It is not allowed that D is a proper subset of a domain, i.e., D must be invariant under the element g.
Permutation accepts a function operation of two arguments d and g
as optional third argument, which specifies how the element g operates
(see Other Operations).
gap> Permutation( (1,5,3,8)(4,6,7), [4,7,6] );
(1,3,2)
gap> D := [ [1,4], [1,6], [1,7], [3,4], [3,6], [3,7],
> [4,5], [5,6], [5,7], [4,8], [6,8], [7,8] ];;
gap> Permutation( (1,5,3,8)(4,6,7), D, OnSets );
( 1, 8, 6,10, 2, 9, 4,11, 3, 7, 5,12)
Permutation calls
Domain([g]).operations.Permutation( g, D, operation )
and returns the value. Note that the third argument is not optional for
the functions called this way.
The default function called this way is GroupElementsOps.Permutation,
which simply applies g to all the points of D, finds the position of
the image in D, and finally applies PermList (see PermList) to the
list of those positions. Actually this is not quite true. Because
finding the position of an image in a sorted list is so much faster than
finding it in D, GroupElementsOps.Permutation first sorts a copy of
D and remembers how it had to rearrange the elements of D to achieve
this. Special categories of group elements overlay this default function
with more efficient functions.
IsFixpoint( G, d )
IsFixpoint( G, d, operation )
IsFixpoint returns true if the point d is a fixpoint under the
operation of the group G.
We say that d is a fixpoint under the operation of G if every element g of G maps d to itself.

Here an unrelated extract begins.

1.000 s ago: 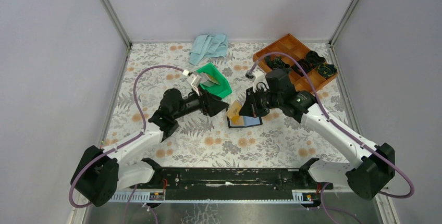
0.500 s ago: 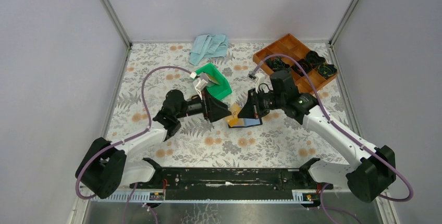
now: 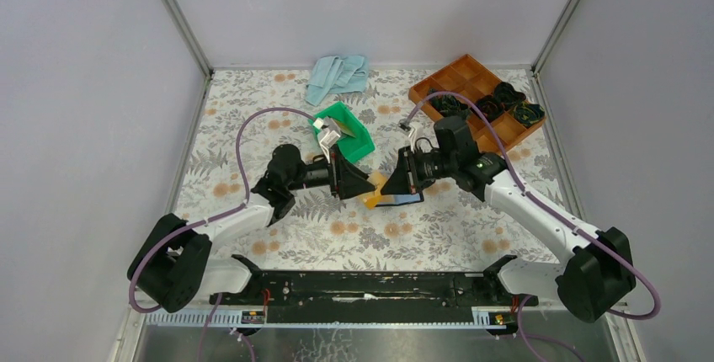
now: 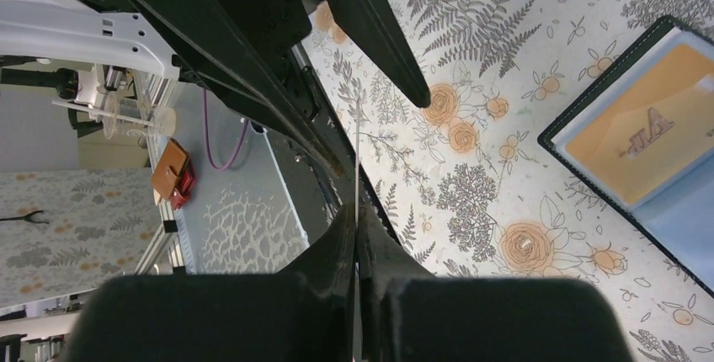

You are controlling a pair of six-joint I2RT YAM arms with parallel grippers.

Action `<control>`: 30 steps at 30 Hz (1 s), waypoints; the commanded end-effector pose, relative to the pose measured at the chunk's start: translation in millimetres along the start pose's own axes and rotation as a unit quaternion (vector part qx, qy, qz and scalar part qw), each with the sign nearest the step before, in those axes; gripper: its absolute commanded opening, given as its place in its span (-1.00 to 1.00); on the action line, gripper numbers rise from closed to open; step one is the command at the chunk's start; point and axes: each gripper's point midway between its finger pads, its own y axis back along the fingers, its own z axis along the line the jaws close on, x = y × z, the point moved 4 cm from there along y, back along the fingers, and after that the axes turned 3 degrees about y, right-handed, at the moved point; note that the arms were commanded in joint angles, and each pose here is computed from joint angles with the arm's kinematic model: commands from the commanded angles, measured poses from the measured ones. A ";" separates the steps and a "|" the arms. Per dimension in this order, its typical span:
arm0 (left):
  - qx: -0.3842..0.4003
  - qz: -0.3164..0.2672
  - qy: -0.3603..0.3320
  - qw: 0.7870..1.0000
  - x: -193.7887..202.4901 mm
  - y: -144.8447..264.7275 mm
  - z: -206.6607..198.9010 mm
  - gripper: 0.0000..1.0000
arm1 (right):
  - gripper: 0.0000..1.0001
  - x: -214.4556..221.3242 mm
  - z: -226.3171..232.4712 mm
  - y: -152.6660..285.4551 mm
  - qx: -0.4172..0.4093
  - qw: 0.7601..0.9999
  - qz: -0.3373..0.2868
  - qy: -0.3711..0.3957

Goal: Put the credit cards into the card holder
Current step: Pick up the credit card from the storage box.

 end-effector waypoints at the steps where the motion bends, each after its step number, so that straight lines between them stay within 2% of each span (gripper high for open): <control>1: 0.027 -0.018 -0.030 0.999 -17.4 -1.5 -10.6 0.02 | -1.00 -2.2 0.6 -0.1 -0.026 1.000 -0.010 0.000; 4: 0.027 -0.013 -0.024 0.999 -15.5 -2.6 -8.7 -0.14 | -1.00 -2.5 -1.9 -0.1 -0.032 0.999 -0.014 -0.005; 12: 0.033 -0.002 -0.014 0.999 -13.0 -5.1 -6.6 -0.28 | -1.00 -6.9 -4.2 -1.6 -0.045 0.999 -0.016 -0.007; 25: 0.033 0.000 -0.001 0.999 -12.1 -7.2 -1.8 -0.87 | -1.00 -10.0 -13.7 -2.9 -0.045 0.999 -0.021 -0.018; 28: 0.035 -0.001 0.005 0.999 -11.3 -8.5 -0.3 -0.94 | -1.00 -12.1 -14.0 -1.6 -0.047 0.998 -0.025 -0.019; 30: 0.035 -0.004 0.008 0.999 -10.8 -9.3 1.2 -0.98 | -0.90 -14.3 -14.5 -0.6 -0.047 0.998 -0.030 -0.020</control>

This is equivalent to saying that each generator of G maps d to itself.
As a special case it is allowed that the first argument is a single group
element, though this does not make a lot of sense, since in this case
IsFixpoint simply has to test d^g = d.
IsFixpoint accepts a function operation of two arguments d and g
as optional third argument, which specifies how the elements of G
operate (see Other Operations).
gap> g := Group( (1,2,3)(6,7), (3,4,5)(7,8) );;
gap> IsFixpoint( g, 1 );
false
gap> IsFixpoint( g, [6,7,8], OnSets );
true
IsFixpoint is so simple that it does all the work by itself, and,
unlike the other functions described in this chapter, does not dispatch
to another function.
IsFixpointFree( G, D )
IsFixpointFree( G, D, operation )
IsFixpointFree returns true if the group G operates without a
fixpoint (see IsFixpoint) on the domain D, which must be a list of
points of arbitrary type.
We say that G operates fixpoint free on the domain D if each point of D is moved by at least one element of G. This is equivalent to saying that each point of D is moved by at least one generator of G. This definition also applies in the case that D is a proper subset of a domain, i.e., that D is not invariant under the operation of G.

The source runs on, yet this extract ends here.